In Coppa Italia, Fabian Ruiz, era stato disastroso, e doveva farsi perdonare la caduta. Sfoggia tutta la sua grandezza, prendendo in mano il gioco del Napoli, diventando la sponda sicura per ogni giocata, e l’uomo capace di dare il pallone giusto per entrare in area. Lo fa subito con Lozano, scavalcando la linea difensiva bolognese con un cucchiaio, ma Lukasz Skorupski è bravo nell’uscire e chiudere spazio e porta. Ma Ruiz sa che deve recuperare la brutta prestazione, sfoggia anche una voglia bambina di gioco, è stato lontano dal campo, dalle partite, e appena tornato ha commesso una leggerezza, questa è la partita della riemersione. Deve oltrepassare la linea della tristezza e del cattivo gioco e tornare il centrocampista che lo domina e amministra, l’uomo che decide i gol. Si impegna e ci riesce. Appena vede qualcuno che fa gli serve il pallone con i giri giusti e la geometria perfetta, che sia Mertens o Zielinski, lui lancia l’amo e la difesa bolognese abbocca, il resto non dipende più dalla sua classe. Ruiz genera fatti sorprendenti, porta stupore, poi guarda e sorride. La sua carica interiore è tutta nella gestione – con grande tecnica – del pallone, genera l’inatteso, apre spazi e gallerie e poi aspetta il prossimo giro. Un vero Luna Park per palloni in avanti.
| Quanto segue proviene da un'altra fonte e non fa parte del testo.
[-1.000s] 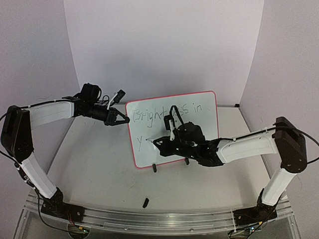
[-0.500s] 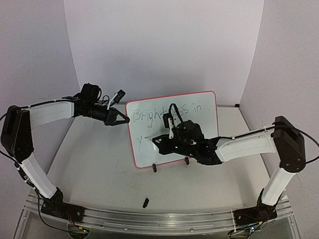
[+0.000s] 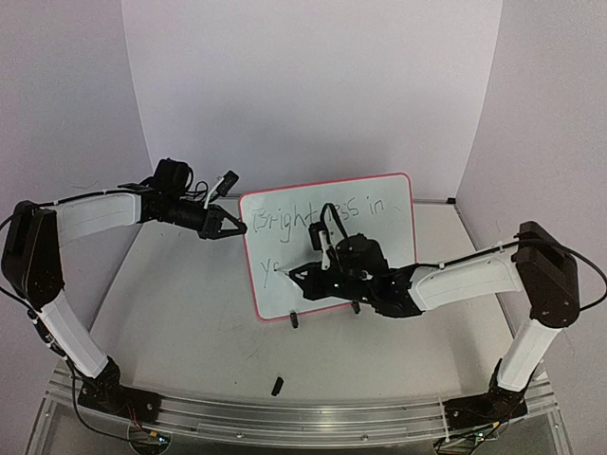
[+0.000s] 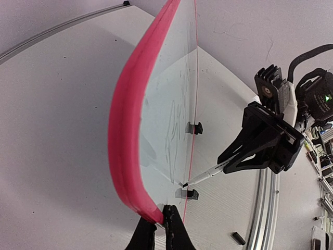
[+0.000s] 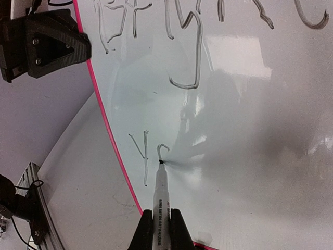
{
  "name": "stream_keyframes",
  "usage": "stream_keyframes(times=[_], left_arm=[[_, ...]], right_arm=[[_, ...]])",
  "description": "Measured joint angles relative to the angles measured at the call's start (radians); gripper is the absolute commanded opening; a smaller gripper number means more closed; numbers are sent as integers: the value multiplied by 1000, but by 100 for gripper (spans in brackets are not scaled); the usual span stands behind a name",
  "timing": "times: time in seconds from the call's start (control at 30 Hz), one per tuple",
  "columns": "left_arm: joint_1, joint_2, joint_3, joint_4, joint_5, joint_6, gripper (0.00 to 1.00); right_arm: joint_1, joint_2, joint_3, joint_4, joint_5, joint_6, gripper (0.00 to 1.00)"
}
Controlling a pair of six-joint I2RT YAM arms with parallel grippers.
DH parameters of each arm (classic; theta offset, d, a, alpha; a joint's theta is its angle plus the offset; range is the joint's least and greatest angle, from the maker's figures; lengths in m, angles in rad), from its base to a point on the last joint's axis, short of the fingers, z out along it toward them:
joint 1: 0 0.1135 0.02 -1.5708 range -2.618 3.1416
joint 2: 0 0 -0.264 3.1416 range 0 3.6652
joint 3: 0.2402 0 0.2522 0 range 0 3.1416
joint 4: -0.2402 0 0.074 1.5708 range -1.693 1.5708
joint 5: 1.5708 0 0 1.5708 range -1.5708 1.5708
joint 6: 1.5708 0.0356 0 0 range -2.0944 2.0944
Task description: Write a sentence on the whiteboard
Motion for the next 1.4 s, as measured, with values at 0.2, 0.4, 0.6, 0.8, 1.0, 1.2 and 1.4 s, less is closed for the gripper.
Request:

La sua eloquenza comincia fin dalla ricezione, e prosegue con un dribbling largo o un alleggerimento che richiede una restituzione del pallone, sempre avanzando, accerchiando gli avversari, per poi boulevardizzare sul velluto.
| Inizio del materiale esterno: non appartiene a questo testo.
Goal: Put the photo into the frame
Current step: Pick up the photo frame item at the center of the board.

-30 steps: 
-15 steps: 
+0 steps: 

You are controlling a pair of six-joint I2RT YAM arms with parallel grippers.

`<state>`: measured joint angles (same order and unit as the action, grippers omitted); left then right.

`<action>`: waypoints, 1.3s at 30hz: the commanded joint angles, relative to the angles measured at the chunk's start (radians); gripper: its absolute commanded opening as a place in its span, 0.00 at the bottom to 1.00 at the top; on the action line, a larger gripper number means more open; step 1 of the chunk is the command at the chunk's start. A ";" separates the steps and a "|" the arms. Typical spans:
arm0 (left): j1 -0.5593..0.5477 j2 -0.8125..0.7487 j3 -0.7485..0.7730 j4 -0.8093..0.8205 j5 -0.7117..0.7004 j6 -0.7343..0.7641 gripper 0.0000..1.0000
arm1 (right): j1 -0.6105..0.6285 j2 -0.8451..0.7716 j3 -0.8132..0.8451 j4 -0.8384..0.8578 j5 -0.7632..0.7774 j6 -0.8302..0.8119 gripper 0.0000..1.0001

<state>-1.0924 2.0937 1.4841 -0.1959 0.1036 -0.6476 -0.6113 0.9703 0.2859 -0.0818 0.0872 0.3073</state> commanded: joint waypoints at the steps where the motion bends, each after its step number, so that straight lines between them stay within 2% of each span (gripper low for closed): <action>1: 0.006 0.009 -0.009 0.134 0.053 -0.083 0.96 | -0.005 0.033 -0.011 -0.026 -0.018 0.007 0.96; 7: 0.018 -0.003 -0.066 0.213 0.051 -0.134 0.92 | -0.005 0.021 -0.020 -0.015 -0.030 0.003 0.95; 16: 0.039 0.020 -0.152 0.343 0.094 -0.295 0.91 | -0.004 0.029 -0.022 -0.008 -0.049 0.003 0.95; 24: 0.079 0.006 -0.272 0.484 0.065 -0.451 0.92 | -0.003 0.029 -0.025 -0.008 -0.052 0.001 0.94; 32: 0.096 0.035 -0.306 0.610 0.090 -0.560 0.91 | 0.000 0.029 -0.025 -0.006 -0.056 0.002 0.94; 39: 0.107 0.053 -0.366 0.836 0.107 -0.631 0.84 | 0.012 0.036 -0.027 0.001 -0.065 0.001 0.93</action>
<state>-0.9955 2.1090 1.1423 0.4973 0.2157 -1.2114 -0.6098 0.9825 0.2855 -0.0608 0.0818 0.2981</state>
Il suo stare in campo è aristotelico – essere con sostanza – «ciò che è in sé e per sé», col pallone e senza. Giravolte, tunnel e visioni sono sempre il riflesso di un andare con essenza, con manovre che elevano il palleggio napoletano. Non c’è vanità in Ruiz, ma una intensità intermittente che gli permette di ragionare avanzando, esce di continuo dall’oscurità che crea il possesso palla, innalzandolo. È la fine dell’impalcatura spallettiana – con Zielinski – perché è l’uomo dell’operatività, fino a quando il pallone non lo raggiunge nella parte del campo giusta c’è la costruzione della trama, una volta che l’ha trovato ha inizio la finalizzazione del gioco. È il fervore del gioco e la speranza che genera la chiusura dell’azione, perché capace di trovare l’uomo in area o di mettercelo, dandogli la possibilità di sciupare a oltranza – vero grande problema di questo Napoli – il gol.
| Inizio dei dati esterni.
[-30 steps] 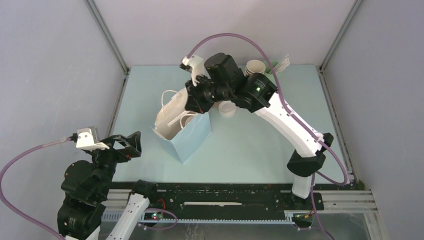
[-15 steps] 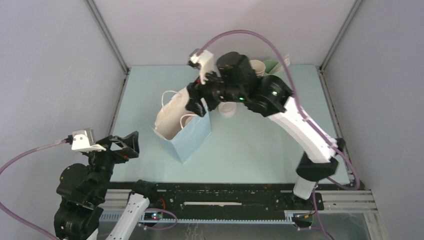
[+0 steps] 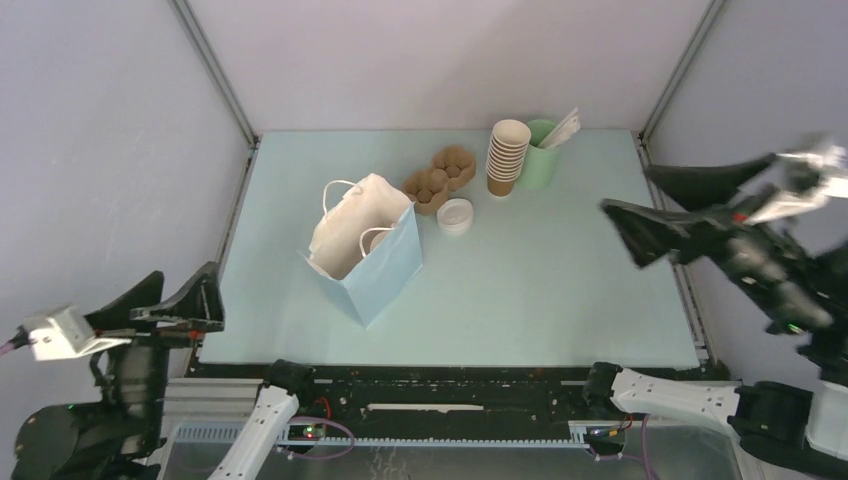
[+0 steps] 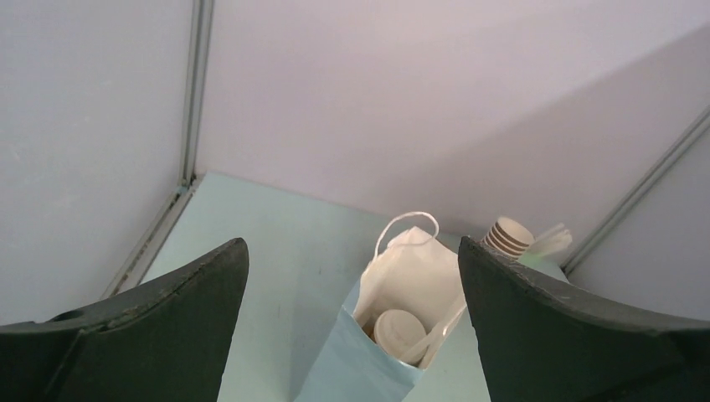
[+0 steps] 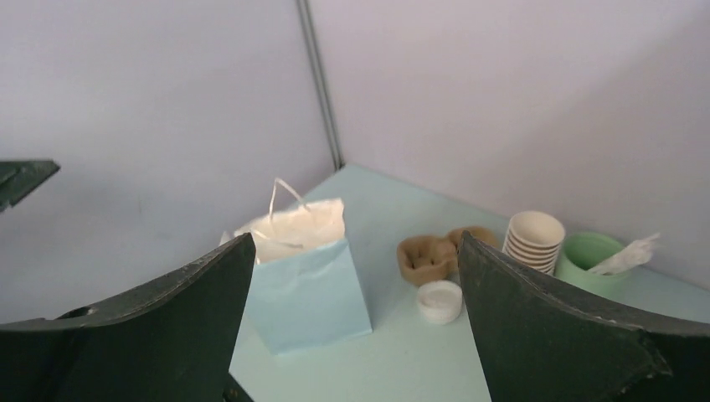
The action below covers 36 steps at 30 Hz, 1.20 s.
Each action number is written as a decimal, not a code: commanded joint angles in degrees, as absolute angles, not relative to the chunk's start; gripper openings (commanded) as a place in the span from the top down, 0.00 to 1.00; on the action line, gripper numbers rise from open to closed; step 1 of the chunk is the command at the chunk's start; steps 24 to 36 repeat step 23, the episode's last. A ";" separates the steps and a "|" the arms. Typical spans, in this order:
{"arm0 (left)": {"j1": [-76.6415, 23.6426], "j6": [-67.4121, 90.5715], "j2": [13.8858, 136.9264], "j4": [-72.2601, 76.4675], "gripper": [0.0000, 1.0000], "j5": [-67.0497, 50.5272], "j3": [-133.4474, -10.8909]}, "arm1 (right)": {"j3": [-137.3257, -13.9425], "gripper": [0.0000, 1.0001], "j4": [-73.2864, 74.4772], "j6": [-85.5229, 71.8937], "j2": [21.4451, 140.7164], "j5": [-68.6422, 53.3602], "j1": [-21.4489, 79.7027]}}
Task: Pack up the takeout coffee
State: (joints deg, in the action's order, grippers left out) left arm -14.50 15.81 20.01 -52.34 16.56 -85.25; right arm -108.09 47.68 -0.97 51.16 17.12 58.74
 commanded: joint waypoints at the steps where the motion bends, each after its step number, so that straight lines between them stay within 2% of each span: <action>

Orienta le migrazioni verso la porta avversaria, rimanendo sempre eretto – un fuso – mentre sfida l’andare, sentendo il vento e generando la rotta. Il suo ingegno è la percezione della fuga altrui: l’anticipo, la traiettoria, l’eleganza. La palla non è solo conquista, ma anche gestione e distribuzione, per farlo serve autostima e misura, e Fabian Ruiz ne è pieno. Ha sempre l’andatura esatta, anche quando sembra lento, sta tergiversando per far coincidere i momenti, il suo e quello che ha immaginato. Le sue palle sono rette di fraseggio che aspettano i destini che i suoi piedi compongono.